Gâhi dikenli yollarda,
ayaklarının yara bere olmasına
sabır ile katlanmak,
çalılara takılmak,

şımarmadan ve şükür içinde rahvanlaşmaktır.
Yolda giderken;
bulduğu otlaklarda tıkınıp çatlamamaktır...!
Ele geçene;
sonsuza dek, sahibim diye aldanmamaktır...!

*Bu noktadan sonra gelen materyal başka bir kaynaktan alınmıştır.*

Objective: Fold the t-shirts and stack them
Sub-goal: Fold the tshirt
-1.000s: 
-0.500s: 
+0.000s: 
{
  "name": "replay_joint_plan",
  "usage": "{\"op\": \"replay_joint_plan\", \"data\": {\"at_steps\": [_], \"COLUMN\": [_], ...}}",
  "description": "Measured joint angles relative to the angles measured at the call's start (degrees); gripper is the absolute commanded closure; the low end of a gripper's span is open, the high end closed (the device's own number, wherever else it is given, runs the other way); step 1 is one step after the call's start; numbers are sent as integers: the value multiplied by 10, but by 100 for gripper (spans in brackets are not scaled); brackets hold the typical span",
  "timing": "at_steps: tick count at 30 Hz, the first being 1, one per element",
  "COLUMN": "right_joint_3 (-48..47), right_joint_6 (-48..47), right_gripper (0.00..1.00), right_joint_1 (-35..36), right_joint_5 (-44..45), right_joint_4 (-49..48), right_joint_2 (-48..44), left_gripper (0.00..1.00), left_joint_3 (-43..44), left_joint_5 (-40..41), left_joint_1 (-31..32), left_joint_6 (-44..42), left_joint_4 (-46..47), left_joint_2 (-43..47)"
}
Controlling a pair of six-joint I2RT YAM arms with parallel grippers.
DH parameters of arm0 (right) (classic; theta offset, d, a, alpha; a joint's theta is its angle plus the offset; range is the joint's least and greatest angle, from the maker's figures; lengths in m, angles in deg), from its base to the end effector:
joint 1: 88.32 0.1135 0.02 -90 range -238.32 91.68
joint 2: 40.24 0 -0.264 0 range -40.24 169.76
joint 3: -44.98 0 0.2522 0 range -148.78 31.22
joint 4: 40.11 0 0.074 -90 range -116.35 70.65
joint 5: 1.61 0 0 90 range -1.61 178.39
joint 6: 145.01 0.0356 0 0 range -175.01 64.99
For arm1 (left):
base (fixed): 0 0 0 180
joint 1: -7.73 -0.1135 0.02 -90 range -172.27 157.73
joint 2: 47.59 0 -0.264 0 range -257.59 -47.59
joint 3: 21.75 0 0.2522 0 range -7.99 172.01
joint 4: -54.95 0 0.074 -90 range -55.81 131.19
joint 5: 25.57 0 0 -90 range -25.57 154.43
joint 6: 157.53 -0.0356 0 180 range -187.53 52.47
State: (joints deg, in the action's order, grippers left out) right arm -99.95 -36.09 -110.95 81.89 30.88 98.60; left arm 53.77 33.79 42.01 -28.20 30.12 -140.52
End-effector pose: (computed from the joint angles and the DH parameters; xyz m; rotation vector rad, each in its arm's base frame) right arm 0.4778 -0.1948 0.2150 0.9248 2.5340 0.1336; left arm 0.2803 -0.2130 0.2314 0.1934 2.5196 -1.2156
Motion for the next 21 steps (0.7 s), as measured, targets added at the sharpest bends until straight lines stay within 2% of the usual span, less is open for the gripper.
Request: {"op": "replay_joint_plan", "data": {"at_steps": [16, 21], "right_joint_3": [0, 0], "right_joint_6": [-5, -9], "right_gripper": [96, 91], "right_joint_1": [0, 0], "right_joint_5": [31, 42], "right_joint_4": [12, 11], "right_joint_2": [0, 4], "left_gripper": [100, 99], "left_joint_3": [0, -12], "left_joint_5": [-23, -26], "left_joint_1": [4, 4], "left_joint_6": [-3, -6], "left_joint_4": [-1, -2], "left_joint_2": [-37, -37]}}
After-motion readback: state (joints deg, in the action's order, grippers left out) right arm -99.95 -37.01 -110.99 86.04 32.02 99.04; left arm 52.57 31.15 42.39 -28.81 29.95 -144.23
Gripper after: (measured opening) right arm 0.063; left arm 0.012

Aynı zaman diliminde kesiştikleri
yol arkadaşlarının
(aynı çağda birlikte yaşadıklarının) kahırlarına
ders niteliğinde bakabilmek,
oyunlarını
cahilliklerinden bilmek,
oynaşlarını

Ve bunların hepsinin;
yol şartları olduğuna,
yolculuğun gereği olduğuna
ihlâslı bir şekilde iman edebilmektir.
Ey hakikat yolcusu,
akıl ile kalp arası
bir karış diye biliyorum,
ölçtüm demiştin ya,
sahi,
ölçü birimin neydi senin ?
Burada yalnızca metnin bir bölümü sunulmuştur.